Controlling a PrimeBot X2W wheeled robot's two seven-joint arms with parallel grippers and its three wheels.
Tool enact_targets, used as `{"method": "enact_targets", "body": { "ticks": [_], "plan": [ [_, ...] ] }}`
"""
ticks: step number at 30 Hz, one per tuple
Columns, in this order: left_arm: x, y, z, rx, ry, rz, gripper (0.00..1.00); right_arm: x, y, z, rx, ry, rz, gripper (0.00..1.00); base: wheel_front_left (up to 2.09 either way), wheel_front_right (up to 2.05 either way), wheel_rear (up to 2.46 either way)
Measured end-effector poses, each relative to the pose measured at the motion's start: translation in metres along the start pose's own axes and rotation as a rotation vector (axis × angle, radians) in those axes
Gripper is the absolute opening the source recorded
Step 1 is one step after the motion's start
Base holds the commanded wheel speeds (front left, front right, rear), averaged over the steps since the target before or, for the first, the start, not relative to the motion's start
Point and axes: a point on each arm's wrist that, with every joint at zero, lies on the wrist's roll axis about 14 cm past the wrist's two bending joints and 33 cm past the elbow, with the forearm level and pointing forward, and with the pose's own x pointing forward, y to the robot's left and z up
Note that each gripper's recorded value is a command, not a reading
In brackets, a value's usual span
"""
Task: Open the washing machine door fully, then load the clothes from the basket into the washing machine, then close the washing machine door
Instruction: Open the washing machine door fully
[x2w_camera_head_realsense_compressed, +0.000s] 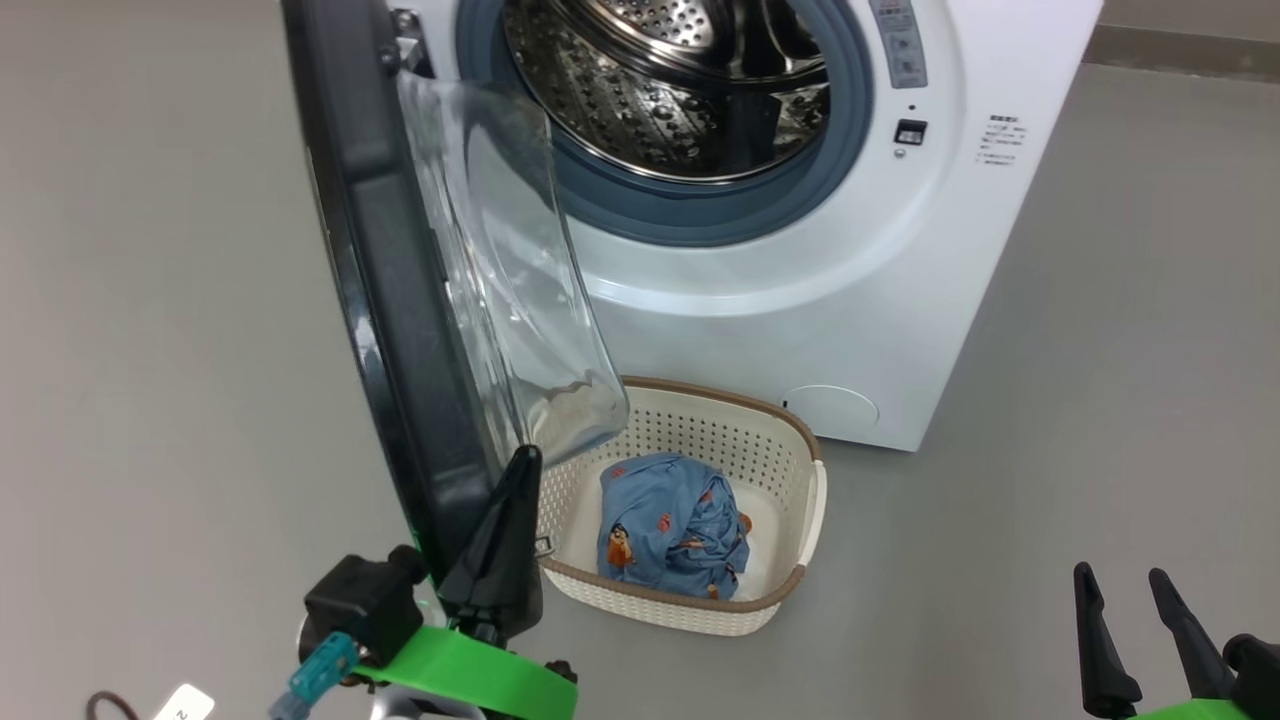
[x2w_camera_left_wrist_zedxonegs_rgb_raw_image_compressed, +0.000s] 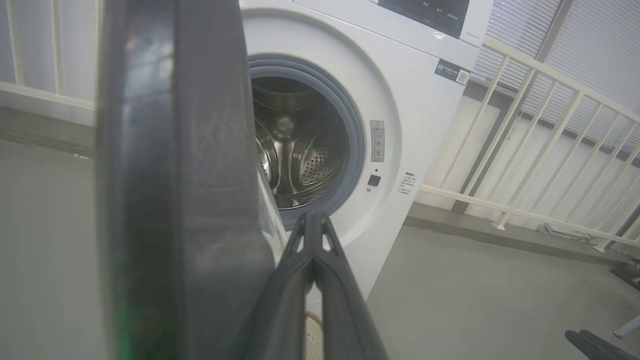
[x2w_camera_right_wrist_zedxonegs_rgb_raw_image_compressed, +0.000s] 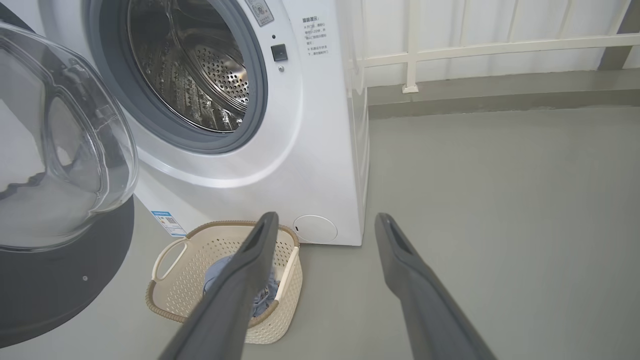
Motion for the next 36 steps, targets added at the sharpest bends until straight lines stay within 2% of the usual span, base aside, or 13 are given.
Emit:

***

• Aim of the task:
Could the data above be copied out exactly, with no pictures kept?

• Answer section:
Controlling a PrimeBot X2W wheeled robot's two seven-joint arms with parallel grippers and its three wheels.
Tool enact_targets, used as `{"method": "enact_targets", "body": { "ticks": [_], "plan": [ [_, ...] ] }}`
"""
ticks: step number at 30 Hz, one per tuple
Columns, in this order: left_arm: x, y, z, rx, ry, rz, gripper (0.00..1.00); right_arm: x, y, z, rx, ry, rz, gripper (0.00..1.00); base: wheel_front_left (up to 2.09 either way), wheel_front_right (up to 2.05 either way), wheel_rear (up to 2.46 either way)
Measured end-effector poses, each relative to the pose measured at the motion's start: translation in metres along the start pose's own axes and rotation as a rotation vector (axis × angle, radians) in those axes
Gripper is the absolute opening the source recorded
Step 1 is one step after the motion's start
Base holds the commanded wheel speeds (front left, front right, rear), averaged over the steps since the target before or, for the first, the start, not relative to the motion's start
Point and axes: a point on each arm's wrist that, with every joint at zero, lies on the wrist's roll axis about 14 cm past the wrist's two bending joints and 33 cm past the elbow, with the forearm level and pointing forward, and with the pose's own x pointing forward, y to the robot's left and z up
Note that each gripper's recorded value is a command, not a reading
In brackets, a value's usual span
"""
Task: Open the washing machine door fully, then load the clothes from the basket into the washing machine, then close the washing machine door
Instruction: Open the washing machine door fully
[x2w_camera_head_realsense_compressed, +0.000s] 
[x2w_camera_left_wrist_zedxonegs_rgb_raw_image_compressed, +0.000s] 
[x2w_camera_right_wrist_zedxonegs_rgb_raw_image_compressed, +0.000s] 
Motion for the next 36 steps, targets added at the sharpest bends until straight lines stay within 2% of the usual span, base aside, or 13 are given.
Emit:

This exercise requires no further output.